Caring for a loved one with Alzheimer's or dementia can be a sad, lonely and often frustrating struggle.
It could be Mom or Dad, or a grandparent or beloved uncle, who begins to lose his or her grip on the world. They may speak and act strangely, forget familiar names and people, wander or get lost, regress to their childhood, or withdraw fully into themselves.
Your own world may be up-ended by the need to take care of the person who you've looked on all your life as taking care of you.
The recently released 2013 World Alzheimer Report estimates that 35 million people worldwide are afflicted by dementia and Alzheimer's, and that number will double by 2030 and triple to 115 million by 2050.
Someone is being diagnosed with Alzheimer's every seven seconds.
Those of us who have family members with Alzheimer's know too well the pain that it can cause as their mind degenerates, their memories start to fade, and their moods change. And so we witness a loving and faithful family member or friend being robbed of his or her identity.

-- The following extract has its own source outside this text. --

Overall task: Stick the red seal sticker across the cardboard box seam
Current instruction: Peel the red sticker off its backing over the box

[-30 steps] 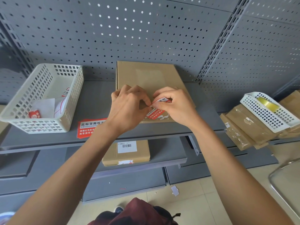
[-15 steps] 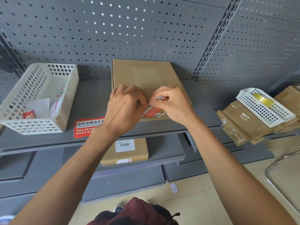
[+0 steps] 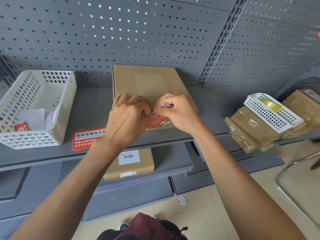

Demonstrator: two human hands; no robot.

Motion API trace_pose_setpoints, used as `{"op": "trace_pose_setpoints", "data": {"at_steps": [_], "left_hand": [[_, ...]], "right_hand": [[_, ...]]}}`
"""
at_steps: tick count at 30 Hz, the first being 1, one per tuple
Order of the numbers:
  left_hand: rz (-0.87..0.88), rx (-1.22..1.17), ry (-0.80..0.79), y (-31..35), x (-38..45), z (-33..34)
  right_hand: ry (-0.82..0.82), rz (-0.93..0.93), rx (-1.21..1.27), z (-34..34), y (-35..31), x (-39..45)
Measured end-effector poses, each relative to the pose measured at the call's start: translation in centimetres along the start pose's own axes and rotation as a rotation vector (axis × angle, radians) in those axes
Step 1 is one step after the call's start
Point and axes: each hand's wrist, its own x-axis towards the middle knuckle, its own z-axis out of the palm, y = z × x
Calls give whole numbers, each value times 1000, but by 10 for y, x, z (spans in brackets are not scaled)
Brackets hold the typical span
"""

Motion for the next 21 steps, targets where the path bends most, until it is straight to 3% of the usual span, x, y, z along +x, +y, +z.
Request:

Even though there is no known cure yet, we should not despair, because with the appropriate long-term care and a network of family and outside caregivers, a person's quality of life can still be relatively good. The reality is this: Until there is a cure, our focus has to be on care. Family caregivers need to be equipped to deal with what is being called "the global dementia epidemic."
"People with dementia have special needs for care," the World Alzheimer Report concluded. "Compared with other long-term care users, they need more personal care, more hours of care, and more supervision, all of which is associated with greater caregiver strain, and higher costs of care."
An estimated 50 percent of those suffering dementia require care and eventually the others will have such a need. When someone you know or love develops Alzheimer's disease or another dementia, it is easy to succumb to the belief that there is no hope, particularly when your most intimate friend or spouse no longer recognizes you. Equally troubling is witnessing the first time your educated father who was a community leader doesn't remember how to brush his teeth or when you get a call from the supermarket that your mother can't find her way home.
Caregivers often struggle to understand the full impact of dementia, and many are overwhelmed by the responsibility. An estimated 70 percent of all those suffering dementia and Alzheimer's choose to stay in their homes in an environment that is familiar to them and can be comforting at this stage in life.
Given the crisis that faces us in the 21st century, healthcare systems, our elected officials and the medical community have to place greater importance on the role of caregiver until a cure is found.
The cost to the world economy will be overwhelming, and has been estimated annually at $604 billion, or as the World Alzheimer Report concluded, "If dementia care were a country, it would rank between Turkey and Indonesia and be the world's 18th largest economy."
This, of course, means that legislators have to pursue laws that make the responsibility of care-giving easier and more accessible for families confronting what will be a long, enervating challenge that will ultimately affect us all as the Baby Boomers move into their senior years.
There is certainly an urgent need for more national debate on the issue, a need for enlightened legislation and a need for more training of family members and those who assume the responsibility of informal care-giving.
Most importantly, there is a need for us to instill in those affected by dementia and Alzheimer's the view that a diagnosis should not lead to despair. As it is said so often in 12-step programs, "You are not alone." There are resources available, and we should never lose hope.